WORK REQUIRED:
Using "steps" as the search string, find the matching lines below and copy them.

SOURCE MATERIAL:
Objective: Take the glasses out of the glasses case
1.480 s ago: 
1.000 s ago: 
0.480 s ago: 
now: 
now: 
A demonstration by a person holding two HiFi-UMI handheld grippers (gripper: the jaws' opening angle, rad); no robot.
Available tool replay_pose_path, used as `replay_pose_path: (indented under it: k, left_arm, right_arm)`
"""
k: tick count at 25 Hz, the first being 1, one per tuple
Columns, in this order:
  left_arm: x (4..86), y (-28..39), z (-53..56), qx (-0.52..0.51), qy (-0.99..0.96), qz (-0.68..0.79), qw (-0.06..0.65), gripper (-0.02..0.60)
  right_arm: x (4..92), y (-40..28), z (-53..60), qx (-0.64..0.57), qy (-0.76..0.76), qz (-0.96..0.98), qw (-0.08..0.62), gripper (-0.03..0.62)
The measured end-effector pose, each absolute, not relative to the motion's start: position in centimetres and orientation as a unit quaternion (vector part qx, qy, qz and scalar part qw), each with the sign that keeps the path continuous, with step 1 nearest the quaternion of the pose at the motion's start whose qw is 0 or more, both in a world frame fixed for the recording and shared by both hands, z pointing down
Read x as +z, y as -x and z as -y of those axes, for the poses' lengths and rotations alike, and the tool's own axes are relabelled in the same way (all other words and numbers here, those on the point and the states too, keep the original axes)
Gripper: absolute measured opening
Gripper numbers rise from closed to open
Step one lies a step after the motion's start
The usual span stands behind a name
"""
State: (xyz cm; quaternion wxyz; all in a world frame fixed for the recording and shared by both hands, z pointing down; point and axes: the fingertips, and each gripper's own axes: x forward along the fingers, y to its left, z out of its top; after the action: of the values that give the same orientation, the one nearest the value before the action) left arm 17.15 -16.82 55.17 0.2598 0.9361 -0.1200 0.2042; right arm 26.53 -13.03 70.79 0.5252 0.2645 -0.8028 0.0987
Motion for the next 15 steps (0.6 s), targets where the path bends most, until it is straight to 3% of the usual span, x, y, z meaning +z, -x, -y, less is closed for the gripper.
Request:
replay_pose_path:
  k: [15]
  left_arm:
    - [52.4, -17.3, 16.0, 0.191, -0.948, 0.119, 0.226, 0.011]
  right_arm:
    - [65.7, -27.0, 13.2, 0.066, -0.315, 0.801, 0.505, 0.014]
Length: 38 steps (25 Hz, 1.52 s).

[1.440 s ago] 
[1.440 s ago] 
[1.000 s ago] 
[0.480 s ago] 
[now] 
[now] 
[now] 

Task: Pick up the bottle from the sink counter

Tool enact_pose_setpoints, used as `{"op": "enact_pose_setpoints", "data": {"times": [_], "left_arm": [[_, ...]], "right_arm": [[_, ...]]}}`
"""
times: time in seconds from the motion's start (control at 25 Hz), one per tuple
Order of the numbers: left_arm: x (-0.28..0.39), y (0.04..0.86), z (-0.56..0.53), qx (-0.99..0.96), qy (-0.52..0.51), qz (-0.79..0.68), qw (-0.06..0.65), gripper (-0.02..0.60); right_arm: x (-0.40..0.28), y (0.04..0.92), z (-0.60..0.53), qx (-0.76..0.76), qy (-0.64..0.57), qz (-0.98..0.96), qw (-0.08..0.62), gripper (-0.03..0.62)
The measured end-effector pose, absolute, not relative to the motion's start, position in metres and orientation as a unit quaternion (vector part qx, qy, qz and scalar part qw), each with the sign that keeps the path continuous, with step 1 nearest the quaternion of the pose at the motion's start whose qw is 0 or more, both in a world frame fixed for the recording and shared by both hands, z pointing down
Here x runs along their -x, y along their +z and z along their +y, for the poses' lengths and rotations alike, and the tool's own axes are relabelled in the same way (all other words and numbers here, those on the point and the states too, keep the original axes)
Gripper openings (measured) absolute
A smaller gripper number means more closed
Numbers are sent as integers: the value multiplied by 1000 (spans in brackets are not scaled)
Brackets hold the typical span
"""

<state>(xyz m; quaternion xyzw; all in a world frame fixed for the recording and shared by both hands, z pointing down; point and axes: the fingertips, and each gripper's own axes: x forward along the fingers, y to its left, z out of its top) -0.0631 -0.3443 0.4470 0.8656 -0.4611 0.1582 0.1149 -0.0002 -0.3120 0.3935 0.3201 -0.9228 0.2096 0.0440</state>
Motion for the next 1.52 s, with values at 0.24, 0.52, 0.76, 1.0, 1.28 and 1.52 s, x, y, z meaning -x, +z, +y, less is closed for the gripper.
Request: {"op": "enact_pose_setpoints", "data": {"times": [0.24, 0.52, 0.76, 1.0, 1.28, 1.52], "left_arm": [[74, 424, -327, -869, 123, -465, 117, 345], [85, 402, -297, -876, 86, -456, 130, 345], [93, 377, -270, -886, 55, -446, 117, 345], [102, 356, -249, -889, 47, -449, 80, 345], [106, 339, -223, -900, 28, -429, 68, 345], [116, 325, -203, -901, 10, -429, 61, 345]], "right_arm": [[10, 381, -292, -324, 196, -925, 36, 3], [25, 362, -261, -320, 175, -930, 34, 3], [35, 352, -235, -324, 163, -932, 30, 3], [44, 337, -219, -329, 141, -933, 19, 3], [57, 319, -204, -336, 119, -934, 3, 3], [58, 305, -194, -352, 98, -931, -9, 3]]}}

SOLUTION:
Motion for the next 15 steps (0.6 s), targets where the path bends most, until it is straight to 3% of the usual span, x, y, z meaning +z, -x, -y, less is closed for the gripper.
Length: 38 steps (25 Hz, 1.52 s).

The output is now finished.